Exercise requirements: Return the listing word for word, as given.

Record extracts:
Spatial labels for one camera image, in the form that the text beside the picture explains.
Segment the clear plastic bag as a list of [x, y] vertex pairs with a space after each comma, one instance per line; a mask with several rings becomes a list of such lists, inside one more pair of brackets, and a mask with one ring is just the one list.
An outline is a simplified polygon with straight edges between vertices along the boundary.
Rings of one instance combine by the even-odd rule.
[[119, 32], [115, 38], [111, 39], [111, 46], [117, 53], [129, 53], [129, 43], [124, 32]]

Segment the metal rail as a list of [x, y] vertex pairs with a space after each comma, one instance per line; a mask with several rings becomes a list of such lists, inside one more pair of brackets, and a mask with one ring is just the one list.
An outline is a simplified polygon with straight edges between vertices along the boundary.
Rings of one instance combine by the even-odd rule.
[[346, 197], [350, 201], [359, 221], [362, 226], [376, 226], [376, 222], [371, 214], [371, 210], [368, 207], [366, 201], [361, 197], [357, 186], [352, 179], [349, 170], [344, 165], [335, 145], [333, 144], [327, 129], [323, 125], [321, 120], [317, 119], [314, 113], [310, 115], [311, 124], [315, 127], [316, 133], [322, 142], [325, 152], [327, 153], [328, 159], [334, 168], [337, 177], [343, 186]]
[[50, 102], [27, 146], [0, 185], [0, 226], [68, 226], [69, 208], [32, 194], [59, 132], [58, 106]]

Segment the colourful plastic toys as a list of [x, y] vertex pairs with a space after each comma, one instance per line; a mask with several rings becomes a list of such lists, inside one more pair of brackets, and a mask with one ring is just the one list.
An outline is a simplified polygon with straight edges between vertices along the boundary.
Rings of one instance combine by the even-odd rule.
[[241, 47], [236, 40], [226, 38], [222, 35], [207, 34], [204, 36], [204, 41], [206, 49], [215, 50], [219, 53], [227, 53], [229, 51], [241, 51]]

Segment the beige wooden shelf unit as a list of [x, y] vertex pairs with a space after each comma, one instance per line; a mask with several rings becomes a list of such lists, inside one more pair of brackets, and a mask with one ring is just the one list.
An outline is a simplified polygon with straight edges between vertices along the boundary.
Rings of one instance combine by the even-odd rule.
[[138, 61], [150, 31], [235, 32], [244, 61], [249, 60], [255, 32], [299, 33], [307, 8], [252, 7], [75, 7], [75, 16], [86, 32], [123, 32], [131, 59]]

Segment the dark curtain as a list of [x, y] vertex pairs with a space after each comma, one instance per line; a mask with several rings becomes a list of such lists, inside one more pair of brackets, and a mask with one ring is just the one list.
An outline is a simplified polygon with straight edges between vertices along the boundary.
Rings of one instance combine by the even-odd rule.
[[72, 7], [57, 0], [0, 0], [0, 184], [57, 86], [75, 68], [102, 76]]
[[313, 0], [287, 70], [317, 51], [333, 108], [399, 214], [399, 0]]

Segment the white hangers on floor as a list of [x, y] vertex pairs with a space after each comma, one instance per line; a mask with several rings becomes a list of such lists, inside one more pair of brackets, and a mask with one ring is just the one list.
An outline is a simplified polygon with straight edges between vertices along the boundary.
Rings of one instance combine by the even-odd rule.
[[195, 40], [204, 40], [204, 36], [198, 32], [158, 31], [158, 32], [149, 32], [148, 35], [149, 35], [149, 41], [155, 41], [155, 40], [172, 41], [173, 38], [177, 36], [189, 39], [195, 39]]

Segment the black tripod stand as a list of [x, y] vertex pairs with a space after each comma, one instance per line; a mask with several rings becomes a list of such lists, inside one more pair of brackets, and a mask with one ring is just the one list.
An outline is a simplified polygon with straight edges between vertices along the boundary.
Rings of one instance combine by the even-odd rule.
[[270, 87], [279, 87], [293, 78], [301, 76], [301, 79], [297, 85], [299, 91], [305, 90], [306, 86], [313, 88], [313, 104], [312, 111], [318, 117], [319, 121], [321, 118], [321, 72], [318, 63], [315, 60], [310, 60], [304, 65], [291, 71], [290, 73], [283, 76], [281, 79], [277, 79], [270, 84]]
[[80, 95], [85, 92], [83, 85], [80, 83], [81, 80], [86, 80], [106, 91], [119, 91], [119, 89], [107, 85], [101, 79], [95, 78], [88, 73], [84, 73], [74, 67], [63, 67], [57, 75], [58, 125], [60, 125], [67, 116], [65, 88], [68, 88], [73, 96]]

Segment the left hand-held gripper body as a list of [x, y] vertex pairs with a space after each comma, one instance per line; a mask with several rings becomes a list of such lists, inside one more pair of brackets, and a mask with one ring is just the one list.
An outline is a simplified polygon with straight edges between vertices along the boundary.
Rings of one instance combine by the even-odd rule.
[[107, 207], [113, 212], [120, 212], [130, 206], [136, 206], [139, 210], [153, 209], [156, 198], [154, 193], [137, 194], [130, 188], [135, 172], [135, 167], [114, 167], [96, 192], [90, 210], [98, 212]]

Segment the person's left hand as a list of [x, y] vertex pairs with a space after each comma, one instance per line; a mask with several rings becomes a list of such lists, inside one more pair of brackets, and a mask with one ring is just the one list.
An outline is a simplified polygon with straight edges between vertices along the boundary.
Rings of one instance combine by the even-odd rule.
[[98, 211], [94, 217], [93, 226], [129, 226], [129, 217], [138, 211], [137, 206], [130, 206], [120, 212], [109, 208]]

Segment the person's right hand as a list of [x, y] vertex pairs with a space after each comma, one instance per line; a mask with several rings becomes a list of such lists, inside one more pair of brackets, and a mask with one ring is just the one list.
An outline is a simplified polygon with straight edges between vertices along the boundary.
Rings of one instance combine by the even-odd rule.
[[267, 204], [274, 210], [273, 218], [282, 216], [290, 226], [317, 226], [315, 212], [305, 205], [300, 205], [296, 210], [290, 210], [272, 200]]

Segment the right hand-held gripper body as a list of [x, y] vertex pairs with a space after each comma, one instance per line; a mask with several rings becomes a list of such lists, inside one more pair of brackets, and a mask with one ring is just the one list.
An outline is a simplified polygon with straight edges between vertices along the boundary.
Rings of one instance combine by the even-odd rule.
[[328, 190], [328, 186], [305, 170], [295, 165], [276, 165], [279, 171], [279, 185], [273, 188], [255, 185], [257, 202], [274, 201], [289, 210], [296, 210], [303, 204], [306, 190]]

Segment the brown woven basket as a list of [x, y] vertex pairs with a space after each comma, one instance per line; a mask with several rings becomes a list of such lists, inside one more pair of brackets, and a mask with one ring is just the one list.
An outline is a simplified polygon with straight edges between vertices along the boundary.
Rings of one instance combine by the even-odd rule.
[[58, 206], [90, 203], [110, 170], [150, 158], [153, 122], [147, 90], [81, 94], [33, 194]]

Solution to the problem:
Spatial labels for one camera image, in the form that the text beside the picture explains.
Segment the clear plastic bag as a list of [x, y] vertex pairs with a space after each comma, one instance per line; a mask with several rings becomes a list of such lists, inside one more pair of brackets, and a mask with one ring is just the one list.
An outline is a simplified polygon with straight edges between vertices along the boundary.
Rings of one instance combine by the even-odd rule.
[[119, 32], [115, 38], [111, 39], [111, 46], [117, 53], [129, 53], [129, 43], [124, 32]]

Segment the metal rail as a list of [x, y] vertex pairs with a space after each comma, one instance per line; a mask with several rings becomes a list of such lists, inside one more pair of brackets, and a mask with one ring is just the one list.
An outline is a simplified polygon with straight edges between vertices along the boundary.
Rings of one instance combine by the even-odd rule.
[[346, 197], [350, 201], [359, 221], [362, 226], [376, 226], [376, 222], [371, 214], [371, 210], [368, 207], [366, 201], [361, 197], [357, 186], [352, 179], [349, 170], [344, 165], [335, 145], [333, 144], [327, 129], [323, 125], [321, 120], [317, 119], [314, 113], [310, 115], [311, 124], [315, 127], [316, 133], [322, 142], [325, 152], [327, 153], [328, 159], [334, 168], [337, 177], [343, 186]]
[[50, 102], [27, 146], [0, 185], [0, 226], [68, 226], [69, 208], [32, 194], [59, 132], [58, 106]]

Segment the colourful plastic toys as a list of [x, y] vertex pairs with a space after each comma, one instance per line; a mask with several rings becomes a list of such lists, inside one more pair of brackets, and a mask with one ring is just the one list.
An outline is a simplified polygon with straight edges between vertices along the boundary.
Rings of one instance combine by the even-odd rule.
[[241, 47], [236, 40], [226, 38], [222, 35], [207, 34], [204, 36], [204, 41], [206, 49], [215, 50], [219, 53], [227, 53], [229, 51], [241, 51]]

Segment the beige wooden shelf unit as a list of [x, y] vertex pairs with a space after each comma, one instance per line; a mask with several rings becomes a list of such lists, inside one more pair of brackets, and a mask with one ring is just the one list.
An outline is a simplified polygon with straight edges between vertices along the boundary.
Rings of one instance combine by the even-odd rule.
[[138, 61], [150, 31], [235, 32], [244, 61], [249, 60], [255, 32], [299, 33], [307, 8], [252, 7], [75, 7], [75, 16], [86, 32], [123, 32], [131, 59]]

Segment the dark curtain as a list of [x, y] vertex pairs with a space after each comma, one instance per line; a mask with several rings becomes a list of such lists, inside one more pair of brackets, and a mask with one ring is just the one list.
An outline is a simplified polygon with straight edges between vertices along the boundary.
Rings of one instance combine by the even-odd rule.
[[72, 7], [57, 0], [0, 0], [0, 184], [57, 86], [75, 68], [102, 76]]
[[313, 0], [287, 70], [317, 51], [333, 108], [399, 214], [399, 0]]

Segment the white hangers on floor as a list of [x, y] vertex pairs with a space after each comma, one instance per line; a mask with several rings becomes a list of such lists, inside one more pair of brackets, and a mask with one ring is just the one list.
An outline is a simplified polygon with straight edges between vertices along the boundary.
Rings of one instance combine by the even-odd rule.
[[195, 40], [204, 40], [204, 36], [198, 32], [158, 31], [158, 32], [149, 32], [148, 35], [149, 35], [149, 41], [155, 41], [155, 40], [172, 41], [173, 38], [177, 36], [189, 39], [195, 39]]

Segment the black tripod stand as a list of [x, y] vertex pairs with a space after each comma, one instance per line; a mask with several rings becomes a list of such lists, inside one more pair of brackets, and a mask with one ring is just the one list.
An outline is a simplified polygon with straight edges between vertices along the boundary.
Rings of one instance combine by the even-odd rule.
[[270, 87], [279, 87], [293, 78], [301, 76], [301, 79], [297, 85], [299, 91], [305, 90], [306, 86], [313, 88], [313, 104], [312, 111], [318, 117], [319, 121], [321, 118], [321, 72], [318, 63], [315, 60], [310, 60], [304, 65], [291, 71], [290, 73], [283, 76], [281, 79], [277, 79], [270, 84]]
[[80, 95], [85, 92], [83, 85], [80, 83], [81, 80], [86, 80], [106, 91], [119, 91], [119, 89], [107, 85], [101, 79], [95, 78], [88, 73], [84, 73], [74, 67], [63, 67], [57, 75], [58, 125], [60, 125], [67, 116], [65, 88], [68, 88], [73, 96]]

Segment the left hand-held gripper body as a list of [x, y] vertex pairs with a space after each comma, one instance per line; a mask with several rings becomes a list of such lists, inside one more pair of brackets, and a mask with one ring is just the one list.
An outline is a simplified polygon with straight edges between vertices along the boundary.
Rings of one instance combine by the even-odd rule.
[[107, 207], [113, 212], [120, 212], [130, 206], [136, 206], [139, 210], [153, 209], [156, 198], [154, 193], [137, 194], [130, 188], [135, 172], [135, 167], [114, 167], [96, 192], [90, 210], [98, 212]]

Segment the person's left hand as a list of [x, y] vertex pairs with a space after each comma, one instance per line; a mask with several rings becomes a list of such lists, inside one more pair of brackets, and a mask with one ring is just the one list.
An outline is a simplified polygon with straight edges between vertices along the boundary.
Rings of one instance combine by the even-odd rule.
[[98, 211], [94, 217], [93, 226], [129, 226], [129, 217], [138, 211], [137, 206], [130, 206], [120, 212], [109, 208]]

Segment the person's right hand as a list of [x, y] vertex pairs with a space after each comma, one instance per line; a mask with several rings becomes a list of such lists, inside one more pair of brackets, and a mask with one ring is just the one list.
An outline is a simplified polygon with straight edges between vertices along the boundary.
Rings of one instance combine by the even-odd rule.
[[267, 204], [274, 210], [273, 218], [282, 216], [290, 226], [317, 226], [315, 212], [305, 205], [300, 205], [296, 210], [290, 210], [272, 200]]

Segment the right hand-held gripper body as a list of [x, y] vertex pairs with a space after each comma, one instance per line; a mask with several rings becomes a list of such lists, inside one more pair of brackets, and a mask with one ring is just the one list.
An outline is a simplified polygon with straight edges between vertices along the boundary.
Rings of one instance combine by the even-odd rule.
[[328, 190], [328, 186], [305, 170], [295, 165], [276, 165], [279, 171], [279, 185], [273, 188], [255, 185], [257, 202], [274, 201], [289, 210], [296, 210], [303, 204], [306, 190]]

Segment the brown woven basket as a list of [x, y] vertex pairs with a space after each comma, one instance per line; a mask with several rings becomes a list of such lists, inside one more pair of brackets, and a mask with one ring is just the one list.
An outline is a simplified polygon with straight edges between vertices along the boundary.
Rings of one instance combine by the even-odd rule.
[[58, 206], [90, 203], [110, 170], [150, 158], [153, 122], [147, 90], [81, 94], [33, 194]]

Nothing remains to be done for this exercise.